Rimasi sbalordito e allo stesso tempo infastidito per la naturalezza con cui la guida ci spiegava le atrocità subite dagli ebrei per mano dei nazisti. Mi colpirono particolarmente le camere a gas dove gli ebrei entravano, ignari di ciò che gli sarebbe successo di lì a poco, i dormitori con letti di legno a castello un tempo gremiti di uomini, la scritta sul cancello all' ingresso: "Arbeit macht frei" (Il lavoro rende liberi). Questa esperienza mi ha fatto riflettere sul fatto che la sete di potere rende gli uomini irragionevoli. In un' ottica ottusa di interessi personali, l'uomo sottrae la libertà al prossimo, ma la libertà sconfinata del primo rappresenta la limitazioni a quella del secondo e questo non è ammissibile”.

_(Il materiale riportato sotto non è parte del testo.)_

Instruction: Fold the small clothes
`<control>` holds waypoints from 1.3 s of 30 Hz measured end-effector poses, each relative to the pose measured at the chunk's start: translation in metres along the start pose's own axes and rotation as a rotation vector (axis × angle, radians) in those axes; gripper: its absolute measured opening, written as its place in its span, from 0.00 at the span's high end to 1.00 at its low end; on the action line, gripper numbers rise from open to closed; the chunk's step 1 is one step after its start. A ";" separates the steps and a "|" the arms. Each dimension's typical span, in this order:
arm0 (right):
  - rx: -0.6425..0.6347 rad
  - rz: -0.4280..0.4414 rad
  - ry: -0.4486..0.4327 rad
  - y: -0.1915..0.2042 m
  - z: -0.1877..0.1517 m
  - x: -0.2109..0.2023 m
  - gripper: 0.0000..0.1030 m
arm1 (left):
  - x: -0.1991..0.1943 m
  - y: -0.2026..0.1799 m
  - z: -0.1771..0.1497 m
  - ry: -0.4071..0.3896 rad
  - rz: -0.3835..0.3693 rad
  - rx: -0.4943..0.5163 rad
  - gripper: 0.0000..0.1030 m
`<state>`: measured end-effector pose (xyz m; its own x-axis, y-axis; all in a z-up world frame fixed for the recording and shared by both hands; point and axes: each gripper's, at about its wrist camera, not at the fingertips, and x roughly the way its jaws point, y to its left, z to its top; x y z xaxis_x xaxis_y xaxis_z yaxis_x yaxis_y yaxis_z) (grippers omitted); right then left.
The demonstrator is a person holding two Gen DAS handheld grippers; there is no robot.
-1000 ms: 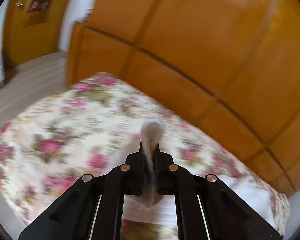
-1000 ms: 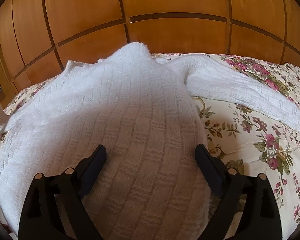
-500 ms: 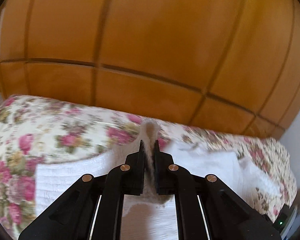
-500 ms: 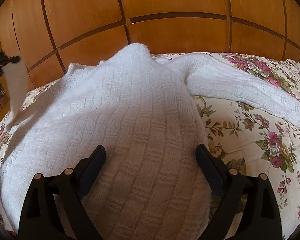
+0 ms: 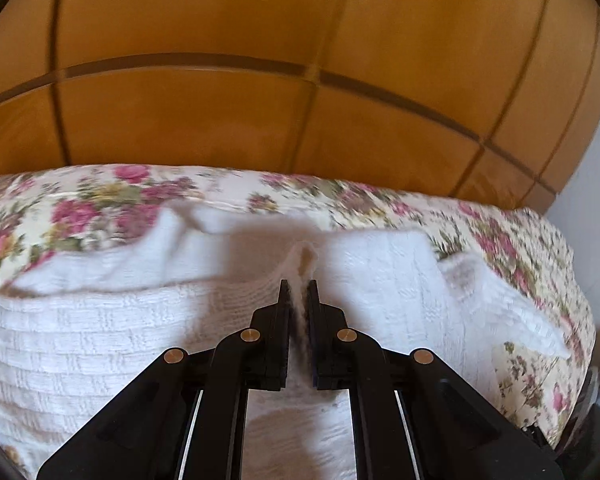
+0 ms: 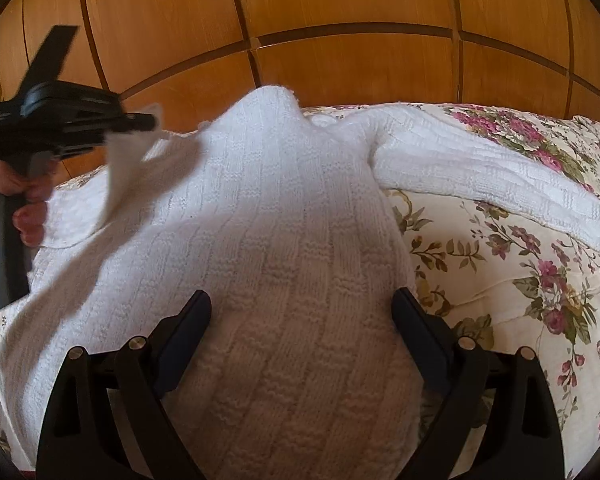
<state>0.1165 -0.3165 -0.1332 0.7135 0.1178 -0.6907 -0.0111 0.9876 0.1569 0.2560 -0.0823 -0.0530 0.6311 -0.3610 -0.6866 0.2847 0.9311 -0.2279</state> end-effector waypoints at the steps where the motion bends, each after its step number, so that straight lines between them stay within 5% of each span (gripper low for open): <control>1: 0.001 0.000 0.000 0.000 0.000 0.000 0.11 | 0.005 -0.007 -0.001 0.003 0.003 0.021 0.95; 3: 0.001 0.000 0.002 -0.001 0.000 0.001 0.11 | 0.013 -0.017 -0.004 0.014 -0.009 0.049 0.90; 4: 0.001 0.000 0.002 -0.001 0.000 0.001 0.11 | 0.017 -0.021 -0.006 0.029 -0.032 0.065 0.73; 5: 0.000 -0.001 0.002 -0.001 0.000 0.001 0.11 | 0.017 -0.023 -0.008 0.032 -0.044 0.071 0.44; 7: 0.001 0.002 0.002 -0.002 0.000 0.001 0.11 | 0.009 -0.023 -0.017 -0.004 -0.056 0.070 0.21; 10: 0.002 0.006 0.001 -0.002 0.000 0.001 0.11 | -0.015 -0.013 -0.033 -0.059 -0.094 0.070 0.21; 14: 0.002 0.006 0.001 -0.002 0.000 0.001 0.11 | -0.049 0.027 -0.054 -0.141 -0.037 -0.020 0.21; 20: -0.006 -0.003 -0.006 -0.002 0.000 -0.001 0.11 | -0.079 0.093 -0.093 -0.181 0.245 -0.090 0.33; 22: -0.017 -0.024 -0.011 0.002 0.000 -0.004 0.13 | -0.083 0.110 -0.109 -0.186 0.276 -0.102 0.33; 27: -0.018 0.008 -0.035 0.011 0.024 -0.020 0.29 | -0.089 0.171 -0.122 -0.179 0.205 -0.373 0.45; 30: 0.017 0.107 -0.046 0.025 0.055 -0.017 0.31 | -0.091 0.169 -0.124 -0.199 0.167 -0.360 0.44; 34: -0.016 0.177 0.042 0.059 0.085 0.026 0.39 | -0.100 0.170 -0.130 -0.261 0.102 -0.368 0.31; 39: 0.042 0.187 0.139 0.081 0.099 0.090 0.41 | -0.100 0.171 -0.130 -0.272 0.061 -0.383 0.21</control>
<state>0.2492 -0.2360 -0.1124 0.5982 0.3141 -0.7372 -0.1026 0.9424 0.3183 0.1478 0.1197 -0.1127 0.8189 -0.2576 -0.5129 -0.0133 0.8849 -0.4657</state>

“Le ferite di questa tragedia umana, ancora aperte e sanguinanti e che difficilmente potranno essere sanate col tempo, sono pericolosamente richiamate dagli odierni episodi di razzismo che si verificano la domenica negli stadi di tutto il mondo: la consapevolezza, la responsabilità e l’ impegno civile devono essere i baluardi a difesa della libertà, della dignità e della democrazia, perché le atrocità della storia, non si ripetano ancora”.